### ASSIGNED TASK:
Send back the line that contains "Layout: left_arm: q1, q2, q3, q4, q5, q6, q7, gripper" and all lines following it through the end of the data below, exactly, omitting pictures.

DATASET SECTION section start

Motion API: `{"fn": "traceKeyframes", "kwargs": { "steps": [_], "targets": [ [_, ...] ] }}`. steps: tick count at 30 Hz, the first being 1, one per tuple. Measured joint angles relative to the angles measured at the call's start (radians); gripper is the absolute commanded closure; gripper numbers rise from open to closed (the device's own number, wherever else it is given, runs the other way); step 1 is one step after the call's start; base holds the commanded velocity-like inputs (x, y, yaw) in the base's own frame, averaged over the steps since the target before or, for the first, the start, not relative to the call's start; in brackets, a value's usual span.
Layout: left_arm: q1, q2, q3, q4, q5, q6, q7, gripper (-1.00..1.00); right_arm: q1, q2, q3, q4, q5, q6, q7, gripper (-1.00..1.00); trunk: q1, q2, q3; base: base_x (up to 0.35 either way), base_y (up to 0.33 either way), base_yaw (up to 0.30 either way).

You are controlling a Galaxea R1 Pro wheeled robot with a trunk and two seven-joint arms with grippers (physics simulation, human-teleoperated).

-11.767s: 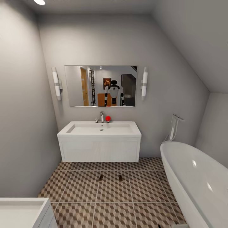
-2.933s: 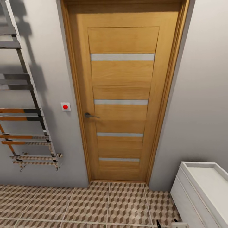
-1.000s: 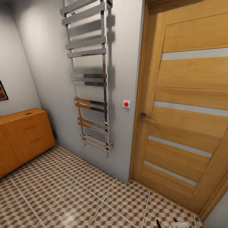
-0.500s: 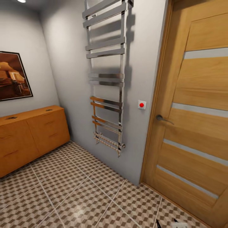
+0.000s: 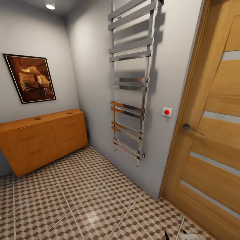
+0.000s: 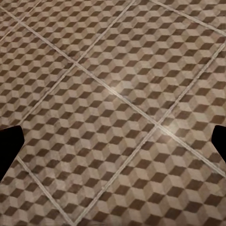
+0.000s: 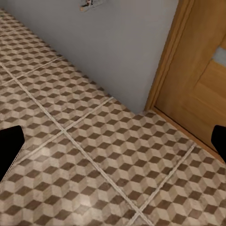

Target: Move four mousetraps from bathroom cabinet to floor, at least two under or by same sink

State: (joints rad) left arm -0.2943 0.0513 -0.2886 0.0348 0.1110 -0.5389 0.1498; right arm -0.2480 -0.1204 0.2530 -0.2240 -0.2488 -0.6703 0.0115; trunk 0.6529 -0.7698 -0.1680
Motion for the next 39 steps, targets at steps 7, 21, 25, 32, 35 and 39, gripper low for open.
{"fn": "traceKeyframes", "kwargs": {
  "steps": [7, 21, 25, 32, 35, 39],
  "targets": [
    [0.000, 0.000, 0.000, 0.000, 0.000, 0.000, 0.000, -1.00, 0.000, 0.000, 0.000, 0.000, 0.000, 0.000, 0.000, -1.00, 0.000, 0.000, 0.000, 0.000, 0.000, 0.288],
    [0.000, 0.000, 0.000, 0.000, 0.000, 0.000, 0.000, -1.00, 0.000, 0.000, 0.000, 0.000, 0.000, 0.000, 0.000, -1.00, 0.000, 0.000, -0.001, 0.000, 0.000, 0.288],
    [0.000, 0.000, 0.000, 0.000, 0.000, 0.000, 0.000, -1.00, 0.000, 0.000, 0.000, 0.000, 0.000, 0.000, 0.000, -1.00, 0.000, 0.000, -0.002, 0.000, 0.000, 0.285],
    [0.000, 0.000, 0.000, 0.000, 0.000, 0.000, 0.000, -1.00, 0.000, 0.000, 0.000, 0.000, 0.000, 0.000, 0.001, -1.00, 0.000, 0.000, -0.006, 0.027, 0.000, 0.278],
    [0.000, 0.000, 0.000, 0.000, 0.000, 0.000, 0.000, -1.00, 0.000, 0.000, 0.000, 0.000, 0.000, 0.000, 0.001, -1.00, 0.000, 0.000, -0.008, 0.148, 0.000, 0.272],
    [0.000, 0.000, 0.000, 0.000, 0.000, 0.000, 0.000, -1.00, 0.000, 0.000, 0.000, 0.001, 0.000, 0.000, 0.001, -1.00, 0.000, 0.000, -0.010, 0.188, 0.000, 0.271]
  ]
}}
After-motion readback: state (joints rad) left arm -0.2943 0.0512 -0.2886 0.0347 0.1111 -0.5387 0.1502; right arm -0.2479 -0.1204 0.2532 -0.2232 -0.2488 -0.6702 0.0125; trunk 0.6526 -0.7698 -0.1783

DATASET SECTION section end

### EXERCISE SOLUTION:
Layout: left_arm: q1, q2, q3, q4, q5, q6, q7, gripper (-1.00..1.00); right_arm: q1, q2, q3, q4, q5, q6, q7, gripper (-1.00..1.00); trunk: q1, q2, q3; base: base_x (up to 0.35 either way), base_y (up to 0.33 either way), base_yaw (up to 0.30 either way).

You are controlling a Galaxea R1 Pro wheeled robot with a trunk and two seven-joint arms with grippers (physics simulation, human-teleoperated).

-11.767s: 
-2.933s: 
-1.000s: 
-0.500s: 
+0.000s: 
+0.000s: 
+0.000s: 

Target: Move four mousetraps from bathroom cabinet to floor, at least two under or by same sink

State: (joints rad) left arm -0.2943 0.0513 -0.2886 0.0348 0.1110 -0.5389 0.1498; right arm -0.2480 -0.1204 0.2530 -0.2240 -0.2488 -0.6703 0.0115; trunk 0.6529 -0.7698 -0.1680
Motion for the next 39 steps, targets at steps 7, 21, 25, 32, 35 and 39, gripper low for open.
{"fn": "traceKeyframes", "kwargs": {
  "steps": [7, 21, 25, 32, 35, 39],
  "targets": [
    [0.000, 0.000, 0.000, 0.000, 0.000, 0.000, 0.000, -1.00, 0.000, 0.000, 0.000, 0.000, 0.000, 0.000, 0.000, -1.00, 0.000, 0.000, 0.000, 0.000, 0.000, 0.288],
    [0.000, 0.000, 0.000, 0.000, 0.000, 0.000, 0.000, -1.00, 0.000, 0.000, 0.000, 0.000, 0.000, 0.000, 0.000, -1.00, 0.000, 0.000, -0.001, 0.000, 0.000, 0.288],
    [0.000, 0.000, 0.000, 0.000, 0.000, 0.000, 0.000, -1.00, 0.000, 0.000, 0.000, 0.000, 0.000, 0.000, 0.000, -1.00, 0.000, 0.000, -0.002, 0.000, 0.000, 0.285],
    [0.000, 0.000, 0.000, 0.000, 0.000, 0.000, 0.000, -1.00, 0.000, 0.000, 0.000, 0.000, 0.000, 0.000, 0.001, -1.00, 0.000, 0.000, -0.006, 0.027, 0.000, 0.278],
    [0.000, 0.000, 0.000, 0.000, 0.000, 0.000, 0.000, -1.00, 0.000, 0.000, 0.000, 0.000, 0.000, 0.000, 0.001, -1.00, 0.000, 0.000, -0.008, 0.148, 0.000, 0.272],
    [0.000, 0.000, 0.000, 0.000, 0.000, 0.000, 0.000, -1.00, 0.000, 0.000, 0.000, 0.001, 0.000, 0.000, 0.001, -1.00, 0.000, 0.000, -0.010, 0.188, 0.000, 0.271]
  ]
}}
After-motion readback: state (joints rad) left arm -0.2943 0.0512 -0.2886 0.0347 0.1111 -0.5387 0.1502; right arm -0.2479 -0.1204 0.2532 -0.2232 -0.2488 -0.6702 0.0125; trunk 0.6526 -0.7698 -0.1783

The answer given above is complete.